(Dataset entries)
—————
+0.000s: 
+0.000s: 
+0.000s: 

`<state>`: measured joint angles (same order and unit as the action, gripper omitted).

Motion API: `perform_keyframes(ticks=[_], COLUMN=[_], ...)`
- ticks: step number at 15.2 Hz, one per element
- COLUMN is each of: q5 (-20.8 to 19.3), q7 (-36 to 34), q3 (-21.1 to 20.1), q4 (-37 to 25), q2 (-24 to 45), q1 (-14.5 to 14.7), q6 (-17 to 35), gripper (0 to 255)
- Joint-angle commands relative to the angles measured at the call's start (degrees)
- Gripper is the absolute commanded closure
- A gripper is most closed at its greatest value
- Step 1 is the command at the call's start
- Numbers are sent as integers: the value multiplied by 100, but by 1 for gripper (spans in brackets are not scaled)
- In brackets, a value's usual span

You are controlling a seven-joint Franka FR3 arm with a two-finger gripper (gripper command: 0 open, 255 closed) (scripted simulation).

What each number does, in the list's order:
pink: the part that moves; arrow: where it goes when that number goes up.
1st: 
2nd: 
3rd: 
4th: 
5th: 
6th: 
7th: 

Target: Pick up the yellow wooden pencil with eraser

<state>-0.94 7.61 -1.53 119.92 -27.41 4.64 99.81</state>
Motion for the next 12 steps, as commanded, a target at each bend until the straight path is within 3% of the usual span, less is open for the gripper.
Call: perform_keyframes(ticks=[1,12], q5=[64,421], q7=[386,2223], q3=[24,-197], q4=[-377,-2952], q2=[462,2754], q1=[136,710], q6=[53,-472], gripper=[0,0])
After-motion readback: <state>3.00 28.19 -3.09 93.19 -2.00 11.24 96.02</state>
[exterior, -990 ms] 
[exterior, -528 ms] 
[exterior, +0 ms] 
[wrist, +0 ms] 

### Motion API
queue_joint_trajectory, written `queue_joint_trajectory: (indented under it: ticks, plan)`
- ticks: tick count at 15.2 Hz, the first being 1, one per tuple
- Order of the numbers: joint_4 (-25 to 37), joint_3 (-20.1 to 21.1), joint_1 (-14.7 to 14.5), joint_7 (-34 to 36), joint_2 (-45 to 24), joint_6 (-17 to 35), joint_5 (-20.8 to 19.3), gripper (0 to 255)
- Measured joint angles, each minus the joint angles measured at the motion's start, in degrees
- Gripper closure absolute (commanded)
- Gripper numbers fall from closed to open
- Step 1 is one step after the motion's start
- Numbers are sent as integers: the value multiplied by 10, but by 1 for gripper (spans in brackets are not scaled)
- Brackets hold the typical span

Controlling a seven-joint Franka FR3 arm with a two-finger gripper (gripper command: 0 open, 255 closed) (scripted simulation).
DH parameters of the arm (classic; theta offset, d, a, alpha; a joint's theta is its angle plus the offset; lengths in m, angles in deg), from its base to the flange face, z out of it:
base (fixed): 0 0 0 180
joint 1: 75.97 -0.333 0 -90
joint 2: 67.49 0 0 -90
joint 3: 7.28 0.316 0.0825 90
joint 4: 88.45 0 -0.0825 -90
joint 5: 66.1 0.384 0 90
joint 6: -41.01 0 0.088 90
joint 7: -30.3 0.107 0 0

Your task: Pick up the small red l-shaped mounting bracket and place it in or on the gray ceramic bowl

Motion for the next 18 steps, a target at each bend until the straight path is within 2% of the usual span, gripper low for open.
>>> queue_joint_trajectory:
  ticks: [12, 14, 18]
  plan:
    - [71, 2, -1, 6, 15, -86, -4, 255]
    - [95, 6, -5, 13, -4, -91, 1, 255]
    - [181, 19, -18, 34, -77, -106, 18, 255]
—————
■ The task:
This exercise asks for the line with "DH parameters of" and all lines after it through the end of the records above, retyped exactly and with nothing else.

■ Task result:
DH parameters of the arm (classic; theta offset, d, a, alpha; a joint's theta is its angle plus the offset; lengths in m, angles in deg), from its base to the flange face, z out of it:
base (fixed): 0 0 0 180
joint 1: 75.97 -0.333 0 -90
joint 2: 67.49 0 0 -90
joint 3: 7.28 0.316 0.0825 90
joint 4: 88.45 0 -0.0825 -90
joint 5: 66.1 0.384 0 90
joint 6: -41.01 0 0.088 90
joint 7: -30.3 0.107 0 0

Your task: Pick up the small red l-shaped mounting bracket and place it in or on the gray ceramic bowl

Motion for the next 18 steps, a target at each bend until the straight path is within 2% of the usual span, gripper low for open.
>>> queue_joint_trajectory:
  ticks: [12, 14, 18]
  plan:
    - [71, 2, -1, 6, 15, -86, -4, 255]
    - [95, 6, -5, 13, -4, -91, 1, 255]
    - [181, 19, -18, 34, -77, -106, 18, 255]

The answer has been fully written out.